__GIVEN RECORDS__:
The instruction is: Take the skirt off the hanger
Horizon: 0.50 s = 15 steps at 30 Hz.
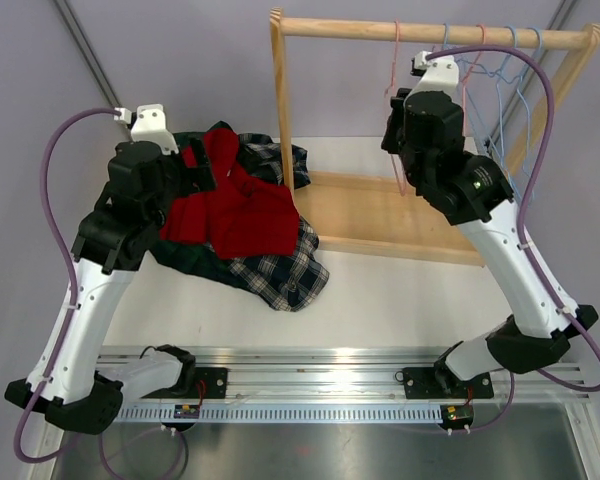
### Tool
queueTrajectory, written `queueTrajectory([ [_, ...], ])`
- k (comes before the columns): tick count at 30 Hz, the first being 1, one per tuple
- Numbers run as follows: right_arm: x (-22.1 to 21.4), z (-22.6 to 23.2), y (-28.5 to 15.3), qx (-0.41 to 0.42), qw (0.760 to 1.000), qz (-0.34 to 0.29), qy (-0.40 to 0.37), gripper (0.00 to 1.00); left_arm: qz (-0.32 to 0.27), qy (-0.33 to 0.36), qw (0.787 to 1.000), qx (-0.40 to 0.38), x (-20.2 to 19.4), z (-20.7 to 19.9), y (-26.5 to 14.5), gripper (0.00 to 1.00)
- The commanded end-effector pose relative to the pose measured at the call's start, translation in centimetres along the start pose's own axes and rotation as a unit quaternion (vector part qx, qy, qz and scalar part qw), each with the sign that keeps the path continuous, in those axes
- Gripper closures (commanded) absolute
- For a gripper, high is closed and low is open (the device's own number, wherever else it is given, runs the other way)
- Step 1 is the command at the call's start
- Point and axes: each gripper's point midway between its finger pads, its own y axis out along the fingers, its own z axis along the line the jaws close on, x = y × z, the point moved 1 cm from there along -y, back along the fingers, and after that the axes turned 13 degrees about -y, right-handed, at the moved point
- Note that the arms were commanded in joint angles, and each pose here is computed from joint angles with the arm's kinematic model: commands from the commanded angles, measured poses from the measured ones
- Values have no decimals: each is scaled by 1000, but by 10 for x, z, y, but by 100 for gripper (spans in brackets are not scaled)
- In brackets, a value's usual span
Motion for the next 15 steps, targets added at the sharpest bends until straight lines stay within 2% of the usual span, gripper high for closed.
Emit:
queueTrajectory([
  [1, 30, -25, -33, -2, 997, -46, 55, 71, 7, -12, 999, -30, 1, -9, -16, 1],
  [3, 35, -32, -45, 6, 997, -56, 55, 37, 11, -14, 999, -38, 1, -11, -23, 1],
  [4, 36, -35, -49, 8, 997, -59, 54, 11, 12, -16, 999, -40, 1, -11, -26, 1],
  [5, 38, -42, -59, 9, 996, -66, 57, 4, 14, -17, 999, -46, 1, -11, -29, 1],
  [6, 39, -46, -64, 9, 996, -72, 52, 1, 20, -16, 999, -45, -2, -10, -32, 1],
  [10, 39, -62, -93, 28, 993, -102, 51, 0, 26, -12, 998, -55, -9, -2, -50, 1],
  [14, 10, -86, -136, 49, 989, -132, 46, 1, 43, -12, 996, -77, -31, 7, -70, 1],
  [15, 4, -92, -143, 47, 988, -139, 49, 1, 54, -12, 995, -81, -47, 10, -68, 1],
])
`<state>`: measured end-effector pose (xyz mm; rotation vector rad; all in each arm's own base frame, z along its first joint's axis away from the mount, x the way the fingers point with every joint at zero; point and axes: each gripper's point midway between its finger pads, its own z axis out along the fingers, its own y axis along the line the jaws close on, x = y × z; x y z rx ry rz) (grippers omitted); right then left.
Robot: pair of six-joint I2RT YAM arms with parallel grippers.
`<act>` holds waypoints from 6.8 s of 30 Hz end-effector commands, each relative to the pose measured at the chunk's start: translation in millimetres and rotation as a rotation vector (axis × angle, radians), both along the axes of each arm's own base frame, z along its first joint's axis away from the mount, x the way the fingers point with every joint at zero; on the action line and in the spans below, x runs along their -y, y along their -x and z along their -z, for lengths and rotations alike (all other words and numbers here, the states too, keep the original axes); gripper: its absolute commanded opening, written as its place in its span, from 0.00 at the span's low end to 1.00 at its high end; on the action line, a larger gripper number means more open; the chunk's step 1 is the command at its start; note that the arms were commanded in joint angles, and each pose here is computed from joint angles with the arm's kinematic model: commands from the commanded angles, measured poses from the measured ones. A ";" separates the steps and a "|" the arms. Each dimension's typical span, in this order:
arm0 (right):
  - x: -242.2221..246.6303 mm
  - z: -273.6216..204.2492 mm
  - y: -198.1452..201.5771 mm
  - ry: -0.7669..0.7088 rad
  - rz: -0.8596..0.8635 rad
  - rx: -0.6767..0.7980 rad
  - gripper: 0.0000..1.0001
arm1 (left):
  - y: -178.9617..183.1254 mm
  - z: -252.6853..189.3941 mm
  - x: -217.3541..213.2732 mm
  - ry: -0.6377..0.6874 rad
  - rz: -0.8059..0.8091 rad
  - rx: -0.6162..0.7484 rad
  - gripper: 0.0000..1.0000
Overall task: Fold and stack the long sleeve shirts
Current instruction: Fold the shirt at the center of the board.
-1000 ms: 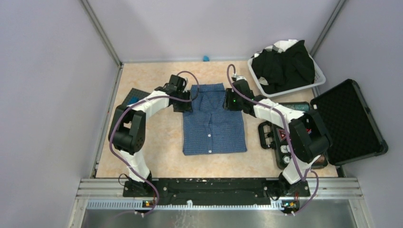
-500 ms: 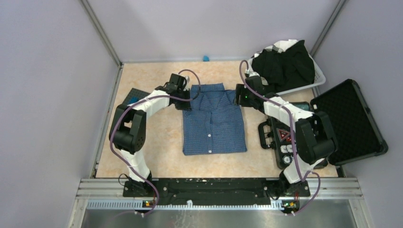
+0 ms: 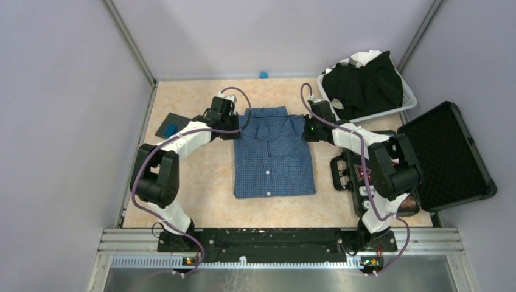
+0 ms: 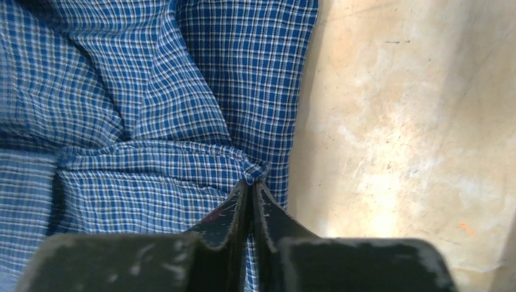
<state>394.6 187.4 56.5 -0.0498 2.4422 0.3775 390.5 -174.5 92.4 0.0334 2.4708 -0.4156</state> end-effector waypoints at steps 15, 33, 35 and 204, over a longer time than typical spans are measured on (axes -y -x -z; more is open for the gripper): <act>4.3 -35.0 -14.6 -0.041 0.073 0.127 0.20 | 3.0 -16.3 -9.9 0.010 -0.051 0.011 0.63; -35.6 -47.0 34.6 -0.052 -0.014 0.084 0.28 | 30.8 -8.8 34.5 0.222 0.018 -0.035 0.25; -36.9 -33.2 36.1 -0.046 -0.025 0.058 0.28 | 20.8 9.8 30.3 0.217 -0.011 -0.055 0.24; -5.5 -56.8 -85.2 -0.173 0.135 0.077 0.44 | -107.6 -71.7 -61.1 0.295 -0.142 0.226 0.63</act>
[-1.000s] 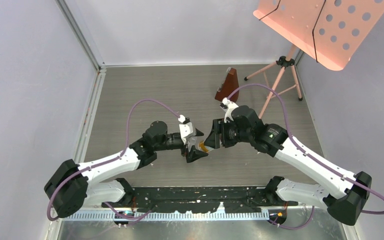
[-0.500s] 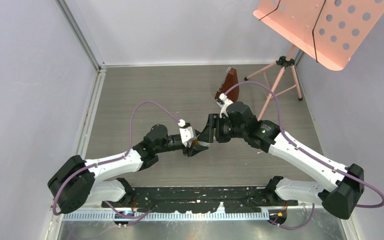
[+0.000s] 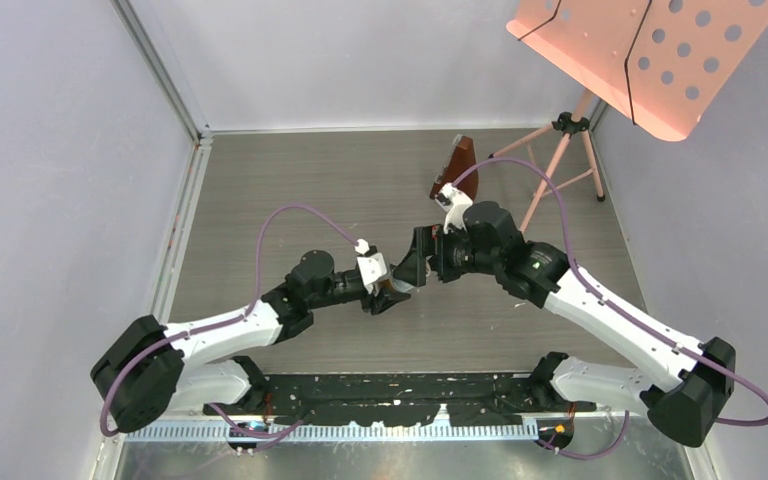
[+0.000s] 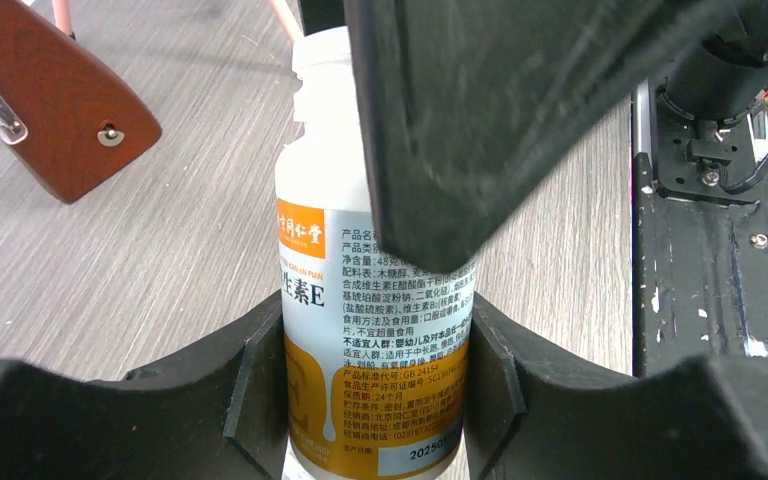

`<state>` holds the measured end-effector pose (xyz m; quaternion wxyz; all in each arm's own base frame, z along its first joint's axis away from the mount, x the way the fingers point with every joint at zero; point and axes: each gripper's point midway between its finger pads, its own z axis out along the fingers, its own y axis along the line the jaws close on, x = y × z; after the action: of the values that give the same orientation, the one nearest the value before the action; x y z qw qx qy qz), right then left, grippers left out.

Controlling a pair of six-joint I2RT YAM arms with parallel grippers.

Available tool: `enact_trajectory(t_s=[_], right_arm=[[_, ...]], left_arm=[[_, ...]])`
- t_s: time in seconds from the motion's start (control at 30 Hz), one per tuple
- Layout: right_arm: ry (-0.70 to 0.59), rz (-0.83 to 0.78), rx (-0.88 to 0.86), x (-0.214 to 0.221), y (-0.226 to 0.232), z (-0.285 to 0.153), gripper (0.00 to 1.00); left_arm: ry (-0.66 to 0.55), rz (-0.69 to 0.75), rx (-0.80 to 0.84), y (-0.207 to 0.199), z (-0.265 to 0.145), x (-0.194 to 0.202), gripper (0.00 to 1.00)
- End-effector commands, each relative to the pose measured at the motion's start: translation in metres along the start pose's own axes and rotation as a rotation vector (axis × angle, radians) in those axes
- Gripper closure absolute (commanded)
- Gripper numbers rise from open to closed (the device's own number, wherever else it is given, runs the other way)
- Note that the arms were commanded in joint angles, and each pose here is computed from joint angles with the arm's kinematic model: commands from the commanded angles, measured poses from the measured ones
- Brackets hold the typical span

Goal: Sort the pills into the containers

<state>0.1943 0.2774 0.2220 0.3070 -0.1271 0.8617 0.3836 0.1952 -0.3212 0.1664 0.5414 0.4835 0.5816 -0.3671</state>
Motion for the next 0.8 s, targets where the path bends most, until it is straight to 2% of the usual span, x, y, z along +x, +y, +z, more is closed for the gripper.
enact_trajectory(t_s=[0.0,0.1,0.23,0.4,0.47,0.63,0.77], right_arm=[[-0.07,-0.197,-0.043,-0.014,0.004,-0.02,0.03],[-0.095,-0.312,-0.067,-0.014,0.005,-0.03,0.05],[-0.142,-0.39,-0.066,-0.02,0.006,-0.041,0.07],[-0.117,-0.457,-0.071,-0.015,0.002,-0.04,0.15],[-0.099,-0.467,-0.078,-0.012,0.002,-0.038,0.18],[-0.081,-0.443,-0.043,-0.01,-0.006,-0.031,0.2],[-0.066,-0.398,-0.064,-0.008,-0.004,-0.028,0.32]], left_arm=[[-0.075,0.046,-0.027,0.007,-0.003,-0.032,0.98],[-0.065,0.043,0.006,0.001,-0.004,-0.031,1.0],[-0.065,0.035,0.033,-0.004,-0.005,-0.032,1.0],[-0.074,0.033,0.042,-0.006,-0.006,-0.037,1.0],[-0.073,0.039,0.042,-0.006,-0.006,-0.037,1.0],[-0.073,0.056,0.048,-0.007,-0.007,-0.037,1.0],[-0.074,0.069,0.044,-0.006,-0.008,-0.037,1.0]])
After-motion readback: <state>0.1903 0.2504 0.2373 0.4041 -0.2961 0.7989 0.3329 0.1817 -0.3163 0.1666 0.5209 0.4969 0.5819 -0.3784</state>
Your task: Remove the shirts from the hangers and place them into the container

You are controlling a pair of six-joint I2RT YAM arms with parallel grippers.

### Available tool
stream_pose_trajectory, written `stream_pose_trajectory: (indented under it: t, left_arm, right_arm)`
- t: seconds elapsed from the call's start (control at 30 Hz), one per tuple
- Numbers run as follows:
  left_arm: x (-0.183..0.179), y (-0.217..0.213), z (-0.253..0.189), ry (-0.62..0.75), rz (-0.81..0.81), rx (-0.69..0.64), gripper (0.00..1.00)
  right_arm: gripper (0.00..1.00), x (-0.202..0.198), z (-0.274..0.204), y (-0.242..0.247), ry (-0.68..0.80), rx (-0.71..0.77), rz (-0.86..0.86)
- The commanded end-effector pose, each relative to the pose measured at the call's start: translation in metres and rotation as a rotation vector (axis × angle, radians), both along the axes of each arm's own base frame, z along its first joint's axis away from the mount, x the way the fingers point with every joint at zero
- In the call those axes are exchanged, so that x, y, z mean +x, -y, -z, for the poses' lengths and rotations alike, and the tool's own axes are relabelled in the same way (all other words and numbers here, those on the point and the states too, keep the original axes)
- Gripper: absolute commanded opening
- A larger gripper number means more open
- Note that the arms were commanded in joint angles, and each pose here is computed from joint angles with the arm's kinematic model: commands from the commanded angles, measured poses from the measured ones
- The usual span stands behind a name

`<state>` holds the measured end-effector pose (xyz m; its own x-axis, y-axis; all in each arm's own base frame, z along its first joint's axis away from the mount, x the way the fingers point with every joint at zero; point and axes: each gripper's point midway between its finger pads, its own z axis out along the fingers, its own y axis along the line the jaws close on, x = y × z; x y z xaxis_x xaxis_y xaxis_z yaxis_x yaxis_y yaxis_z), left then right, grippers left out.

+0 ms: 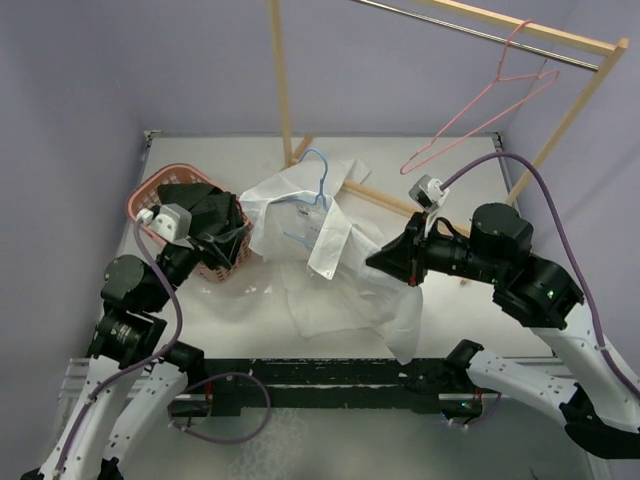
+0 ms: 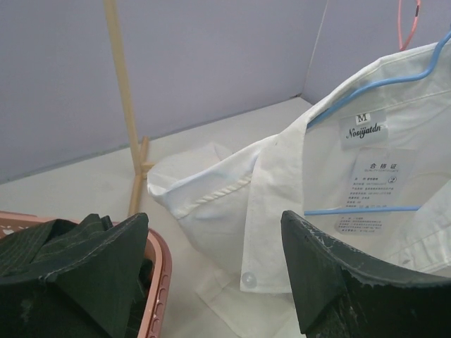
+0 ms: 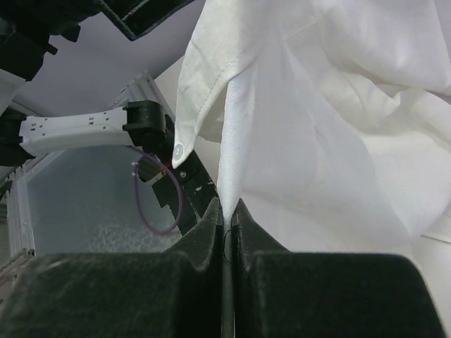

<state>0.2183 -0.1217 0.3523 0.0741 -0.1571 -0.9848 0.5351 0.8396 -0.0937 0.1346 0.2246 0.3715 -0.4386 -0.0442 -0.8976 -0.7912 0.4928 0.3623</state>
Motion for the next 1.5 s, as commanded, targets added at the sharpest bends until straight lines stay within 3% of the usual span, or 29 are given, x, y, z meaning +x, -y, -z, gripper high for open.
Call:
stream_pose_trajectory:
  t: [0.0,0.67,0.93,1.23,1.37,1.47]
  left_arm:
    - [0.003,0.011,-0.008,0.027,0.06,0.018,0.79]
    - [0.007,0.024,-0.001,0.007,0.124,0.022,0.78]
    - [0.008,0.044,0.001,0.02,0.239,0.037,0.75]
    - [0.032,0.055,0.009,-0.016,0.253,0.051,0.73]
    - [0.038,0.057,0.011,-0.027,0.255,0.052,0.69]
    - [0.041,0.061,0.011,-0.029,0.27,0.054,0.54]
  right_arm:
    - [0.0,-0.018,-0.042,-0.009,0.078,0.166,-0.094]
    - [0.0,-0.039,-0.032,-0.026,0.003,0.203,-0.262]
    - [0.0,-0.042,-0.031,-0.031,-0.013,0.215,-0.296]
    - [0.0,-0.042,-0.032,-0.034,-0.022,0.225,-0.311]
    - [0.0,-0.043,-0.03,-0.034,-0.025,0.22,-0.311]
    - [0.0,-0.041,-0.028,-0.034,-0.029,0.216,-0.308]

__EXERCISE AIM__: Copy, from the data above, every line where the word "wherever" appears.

__ANSWER BOX__:
- For a gripper, high is closed and low is open (the device's own number, wherever else it is given, runs the other way)
- Gripper numbers rise from open to closed (the device's own number, wherever else it is given, runs the other way)

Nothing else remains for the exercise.